▶ PROBLEM
Please repeat all of the listing exactly.

Start of EXERCISE DATA

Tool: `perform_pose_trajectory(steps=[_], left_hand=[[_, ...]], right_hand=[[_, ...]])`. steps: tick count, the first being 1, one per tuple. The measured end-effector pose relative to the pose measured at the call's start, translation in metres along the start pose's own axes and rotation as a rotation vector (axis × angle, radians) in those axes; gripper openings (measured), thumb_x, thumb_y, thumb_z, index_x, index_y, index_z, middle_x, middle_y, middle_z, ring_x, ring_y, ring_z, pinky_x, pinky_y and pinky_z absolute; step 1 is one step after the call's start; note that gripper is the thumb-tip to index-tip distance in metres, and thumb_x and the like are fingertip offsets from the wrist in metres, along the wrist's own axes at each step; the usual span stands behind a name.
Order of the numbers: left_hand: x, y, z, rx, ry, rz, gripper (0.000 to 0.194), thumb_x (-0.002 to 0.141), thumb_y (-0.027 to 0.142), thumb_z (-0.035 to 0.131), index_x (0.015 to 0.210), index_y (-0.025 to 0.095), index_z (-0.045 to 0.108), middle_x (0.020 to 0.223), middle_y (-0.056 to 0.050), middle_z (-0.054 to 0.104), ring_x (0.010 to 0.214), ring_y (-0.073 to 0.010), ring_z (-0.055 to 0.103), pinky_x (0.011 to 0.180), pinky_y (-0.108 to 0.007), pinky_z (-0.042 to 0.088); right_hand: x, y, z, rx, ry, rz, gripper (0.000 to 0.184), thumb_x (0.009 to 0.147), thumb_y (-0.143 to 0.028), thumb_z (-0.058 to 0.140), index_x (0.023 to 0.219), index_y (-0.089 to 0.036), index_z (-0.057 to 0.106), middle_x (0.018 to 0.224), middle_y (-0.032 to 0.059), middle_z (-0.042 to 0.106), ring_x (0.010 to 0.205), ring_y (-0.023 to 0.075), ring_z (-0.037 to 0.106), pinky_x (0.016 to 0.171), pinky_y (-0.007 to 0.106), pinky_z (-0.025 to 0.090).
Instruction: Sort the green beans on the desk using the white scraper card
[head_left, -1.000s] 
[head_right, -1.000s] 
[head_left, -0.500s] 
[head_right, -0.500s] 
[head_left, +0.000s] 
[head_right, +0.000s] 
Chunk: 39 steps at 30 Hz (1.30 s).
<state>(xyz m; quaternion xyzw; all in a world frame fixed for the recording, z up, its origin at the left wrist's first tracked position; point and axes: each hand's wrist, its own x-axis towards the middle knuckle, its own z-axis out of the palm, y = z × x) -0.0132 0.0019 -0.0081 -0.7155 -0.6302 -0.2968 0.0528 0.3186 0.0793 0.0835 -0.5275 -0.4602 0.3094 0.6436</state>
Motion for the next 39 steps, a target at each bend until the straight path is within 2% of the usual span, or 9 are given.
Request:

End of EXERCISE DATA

▶ RESPONSE BELOW
Tool: `perform_pose_trajectory(steps=[_], left_hand=[[_, ...]], right_hand=[[_, ...]])`. steps: tick count, the first being 1, one per tuple. The measured end-effector pose relative to the pose measured at the call's start, translation in metres along the start pose's own axes and rotation as a rotation vector (axis × angle, radians) in those axes; gripper openings (measured), thumb_x, thumb_y, thumb_z, index_x, index_y, index_z, middle_x, middle_y, middle_z, ring_x, ring_y, ring_z, pinky_x, pinky_y and pinky_z absolute; step 1 is one step after the call's start; note that gripper is the thumb-tip to index-tip distance in metres, and thumb_x and the like are fingertip offsets from the wrist in metres, along the wrist's own axes at each step; the usual span stands behind a name.
Order of the numbers: left_hand: x, y, z, rx, ry, rz, gripper (0.000 to 0.194), thumb_x (-0.002 to 0.141), thumb_y (-0.027 to 0.142), thumb_z (-0.035 to 0.131), index_x (0.015 to 0.210), index_y (-0.025 to 0.095), index_z (-0.045 to 0.108), middle_x (0.020 to 0.223), middle_y (-0.056 to 0.050), middle_z (-0.054 to 0.104), ring_x (0.010 to 0.214), ring_y (-0.073 to 0.010), ring_z (-0.055 to 0.103), pinky_x (0.011 to 0.180), pinky_y (-0.108 to 0.007), pinky_z (-0.042 to 0.088); right_hand: x, y, z, rx, ry, rz, gripper (0.000 to 0.184), thumb_x (0.009 to 0.147), thumb_y (-0.143 to 0.028), thumb_z (-0.058 to 0.140), index_x (0.023 to 0.219), index_y (-0.089 to 0.036), index_z (-0.057 to 0.106), middle_x (0.018 to 0.224), middle_y (-0.032 to 0.059), middle_z (-0.042 to 0.106), ring_x (0.010 to 0.205), ring_y (-0.023 to 0.075), ring_z (-0.037 to 0.106), pinky_x (0.016 to 0.171), pinky_y (-0.007 to 0.106), pinky_z (-0.025 to 0.090).
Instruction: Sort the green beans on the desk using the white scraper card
[head_left, -1.000s] 
[head_right, -1.000s] 
[head_left, -0.500s] 
[head_right, -0.500s] 
[head_left, +0.000s] 
[head_right, +0.000s] 
Chunk: 39 steps at 30 Hz (1.30 s).
<state>(xyz m; quaternion xyzw; all in a world frame fixed for the recording, z up, its origin at the left wrist's first tracked position; point and axes: each hand's wrist, its own x-axis towards the middle knuckle, its own z-axis out of the palm, y = z × x) -0.0132 0.0019 -0.0081 -0.7155 -0.6302 -0.2968 0.0528 0.3186 0.0793 0.0835 -0.5275 -0.4602 0.3094 0.6436</state>
Motion for the next 39 steps, a target at each bend until the straight path is within 2% of the usual span, or 9 are given.
Request:

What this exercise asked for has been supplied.